The Ministry of Health and Family Welfare highlighted the steps taken by the FSSAI to curb adulteration in food items during 2022‑2025.
Key Developments (2022‑23 to 2024‑25)
- Analyzed 5,18,559 samples across categories such as milk, ghee, spices, honey and paneer.
- Imposed 88,192 penalties and secured 3,614 convictions; 1,161 licences cancelled.
- Conducted 56,259 risk‑based inspections under the Risk Based Inspection System (RBIS).
- Notified 252 food testing laboratories and 24 Referral Food Laboratories for routine and appellate testing.
- Deployed 305 Food Safety on Wheels (FSW) units in 35 States/UTs for on‑spot adulteration checks.
Important Facts
The Food Safety and Standards Act, 2006 is implemented jointly by the centre and states. While the FSSAI formulates standards and coordinates, the State Food Safety Authorities enforce them on the ground.
Enforcement officers – Designated Officers (DOs) and Food Safety Officers (FSOs) – carry out surveillance drives, random sampling and inspections throughout the year.

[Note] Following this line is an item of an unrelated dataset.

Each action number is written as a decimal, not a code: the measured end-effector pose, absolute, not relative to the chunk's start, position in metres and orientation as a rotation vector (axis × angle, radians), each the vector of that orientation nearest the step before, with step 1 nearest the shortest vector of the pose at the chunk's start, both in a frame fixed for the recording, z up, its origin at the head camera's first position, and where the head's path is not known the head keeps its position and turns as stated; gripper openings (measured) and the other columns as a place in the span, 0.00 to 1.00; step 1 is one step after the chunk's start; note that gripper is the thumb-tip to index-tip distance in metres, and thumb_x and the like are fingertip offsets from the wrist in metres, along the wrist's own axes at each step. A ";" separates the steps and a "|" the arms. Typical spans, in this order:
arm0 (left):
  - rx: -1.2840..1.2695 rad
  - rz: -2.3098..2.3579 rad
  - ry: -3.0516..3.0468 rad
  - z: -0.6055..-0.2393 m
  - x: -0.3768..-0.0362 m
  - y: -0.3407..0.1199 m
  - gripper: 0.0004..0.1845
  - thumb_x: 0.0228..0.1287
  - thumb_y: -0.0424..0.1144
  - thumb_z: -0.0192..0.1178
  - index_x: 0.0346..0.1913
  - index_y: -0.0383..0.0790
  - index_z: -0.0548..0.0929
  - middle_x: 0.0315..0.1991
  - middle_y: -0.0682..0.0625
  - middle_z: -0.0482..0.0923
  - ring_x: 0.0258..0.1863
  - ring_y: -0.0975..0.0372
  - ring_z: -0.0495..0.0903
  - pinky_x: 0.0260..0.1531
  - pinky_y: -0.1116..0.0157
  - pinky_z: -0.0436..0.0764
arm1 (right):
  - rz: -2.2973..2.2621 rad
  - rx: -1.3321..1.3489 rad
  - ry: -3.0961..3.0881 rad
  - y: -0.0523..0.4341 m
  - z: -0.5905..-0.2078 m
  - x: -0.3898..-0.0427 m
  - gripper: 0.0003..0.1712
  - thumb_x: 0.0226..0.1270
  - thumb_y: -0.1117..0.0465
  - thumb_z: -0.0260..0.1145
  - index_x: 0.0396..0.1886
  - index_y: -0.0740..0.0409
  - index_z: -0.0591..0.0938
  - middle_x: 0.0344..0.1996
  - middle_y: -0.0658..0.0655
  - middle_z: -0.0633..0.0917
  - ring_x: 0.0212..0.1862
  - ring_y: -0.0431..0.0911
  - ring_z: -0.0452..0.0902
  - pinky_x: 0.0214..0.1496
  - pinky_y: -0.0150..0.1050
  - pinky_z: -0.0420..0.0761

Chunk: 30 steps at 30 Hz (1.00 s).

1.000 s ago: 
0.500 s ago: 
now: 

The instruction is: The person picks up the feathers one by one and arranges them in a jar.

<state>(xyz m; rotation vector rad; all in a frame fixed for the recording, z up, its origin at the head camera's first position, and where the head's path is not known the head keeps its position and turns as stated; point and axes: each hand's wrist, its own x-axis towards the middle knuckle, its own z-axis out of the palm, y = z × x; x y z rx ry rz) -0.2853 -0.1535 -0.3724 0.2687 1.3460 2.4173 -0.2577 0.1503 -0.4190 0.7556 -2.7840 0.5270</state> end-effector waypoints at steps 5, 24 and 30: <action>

Financial and technical assistance from the centre strengthens state capacity in licensing, inspections, sampling, testing, consumer grievance redressal, and capacity building. The assistance also funds high‑end lab equipment and flexible resources such as vehicles for field work.
UPSC Relevance
Understanding the food safety framework is essential for GS 2 (Polity) – the constitutional and administrative set‑up of central‑state cooperation, and for GS 3 (Economy) – the impact of adulteration on public health, consumer confidence and market efficiency. The data on sample testing, penalties and convictions illustrate how regulatory mechanisms translate policy into measurable outcomes, a frequent UPSC essay and answer‑writing topic.
Way Forward
- Expand the network of mobile labs to cover remote districts, ensuring rapid detection.
- Integrate digital traceability (e‑certificates, QR codes) for high‑risk food categories.
- Enhance public awareness through campaigns like “Eat Right Campus/School” to create demand‑side vigilance.
- Strengthen inter‑state data sharing to curb cross‑border adulteration networks.
- Periodically review and update risk criteria in the RBIS to reflect emerging food trends.